Ben was on his way home to get Kealey off the bus so I called my sister to come jump it. Now I am parked facing in and the ONLY way this will work is if Noelle is able to park right next to me. At the time I called her, there was an open spot on either side of me. The second I hung up, someone pulled in to the driver’s side spot, so my mom gets out and stands in the spot next to the passenger side so at least noelle is semi close. I can’t fully describe the craziness of the scene that unfolded over the next 20 minutes or so…
Noelle’s Armada has the battery on the VERY FAR passenger side of the engine block, my Denali has it on the VERY FAR driver’s side of the engine block. I don’t think there are battery cables made that would easily stretch the 20 feet…But Noelle being the AMAZING driver that she is was able to get her car in TOTALLY side by side with mine – i mean, i don’t think you could even blow a breath between our cars when we finally were done. So then we both sit out there going – “positive to negative? red to black? ground it first?” And people coming out of the store are like – “oh crap they’re going to blow up the neighborhood!” cause we were getting SO giggly at ourselves. We finally figured it out and got the car going, then went through the whole thing again figuring out how to take the cables back OFF everything without shocking ourselves. This was really a crazy funny scene to see noelle having to climb in and out of the passenger side of our touching cars four or five times trying to get everything started…good times.
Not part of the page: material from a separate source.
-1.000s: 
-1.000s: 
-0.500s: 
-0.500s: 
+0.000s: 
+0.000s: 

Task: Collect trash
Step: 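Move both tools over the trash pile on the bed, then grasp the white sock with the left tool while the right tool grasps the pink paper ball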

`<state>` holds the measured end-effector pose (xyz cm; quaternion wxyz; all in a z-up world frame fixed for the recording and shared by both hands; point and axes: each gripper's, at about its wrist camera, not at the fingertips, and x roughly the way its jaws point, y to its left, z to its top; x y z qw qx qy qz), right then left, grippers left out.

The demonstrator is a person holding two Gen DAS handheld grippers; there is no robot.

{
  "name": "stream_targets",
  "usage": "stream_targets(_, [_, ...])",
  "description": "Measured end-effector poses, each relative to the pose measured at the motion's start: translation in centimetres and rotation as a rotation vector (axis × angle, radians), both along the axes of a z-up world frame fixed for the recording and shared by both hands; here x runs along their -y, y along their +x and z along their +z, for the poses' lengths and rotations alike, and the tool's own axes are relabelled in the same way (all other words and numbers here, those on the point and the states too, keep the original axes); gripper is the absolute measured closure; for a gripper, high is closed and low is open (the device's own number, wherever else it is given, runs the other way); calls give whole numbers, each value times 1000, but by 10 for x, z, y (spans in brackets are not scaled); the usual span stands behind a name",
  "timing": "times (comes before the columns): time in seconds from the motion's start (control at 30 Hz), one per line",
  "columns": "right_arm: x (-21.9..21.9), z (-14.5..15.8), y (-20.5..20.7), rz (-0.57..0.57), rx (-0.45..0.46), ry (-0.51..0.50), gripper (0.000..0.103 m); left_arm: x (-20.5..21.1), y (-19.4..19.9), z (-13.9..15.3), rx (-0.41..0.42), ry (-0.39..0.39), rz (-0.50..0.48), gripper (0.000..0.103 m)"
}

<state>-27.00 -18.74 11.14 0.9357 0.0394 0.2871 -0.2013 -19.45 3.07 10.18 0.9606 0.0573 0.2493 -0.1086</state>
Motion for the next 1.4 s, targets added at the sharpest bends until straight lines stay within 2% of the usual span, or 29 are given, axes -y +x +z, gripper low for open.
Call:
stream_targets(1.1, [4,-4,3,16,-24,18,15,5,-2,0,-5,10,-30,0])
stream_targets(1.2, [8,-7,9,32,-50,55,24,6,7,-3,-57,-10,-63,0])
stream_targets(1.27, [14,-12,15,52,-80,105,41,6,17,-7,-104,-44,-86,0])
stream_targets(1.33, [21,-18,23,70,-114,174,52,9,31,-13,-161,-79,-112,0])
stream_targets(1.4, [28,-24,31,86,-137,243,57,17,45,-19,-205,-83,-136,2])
Anyways – after all this, we pull out of the driveway to see a naperville community service officer sitting RIGHT THERE….you know, the ones who help you jump your car for free??? Neat. Walking around the mall was fun but, you know, nothing of importance started happening so we went to the chiropractor and then home. The chiro did a special “get labor started” adjustment which she swears works for everyone she does it to. I wasn’t expecting much but was agreeable to pretty much anything by that point.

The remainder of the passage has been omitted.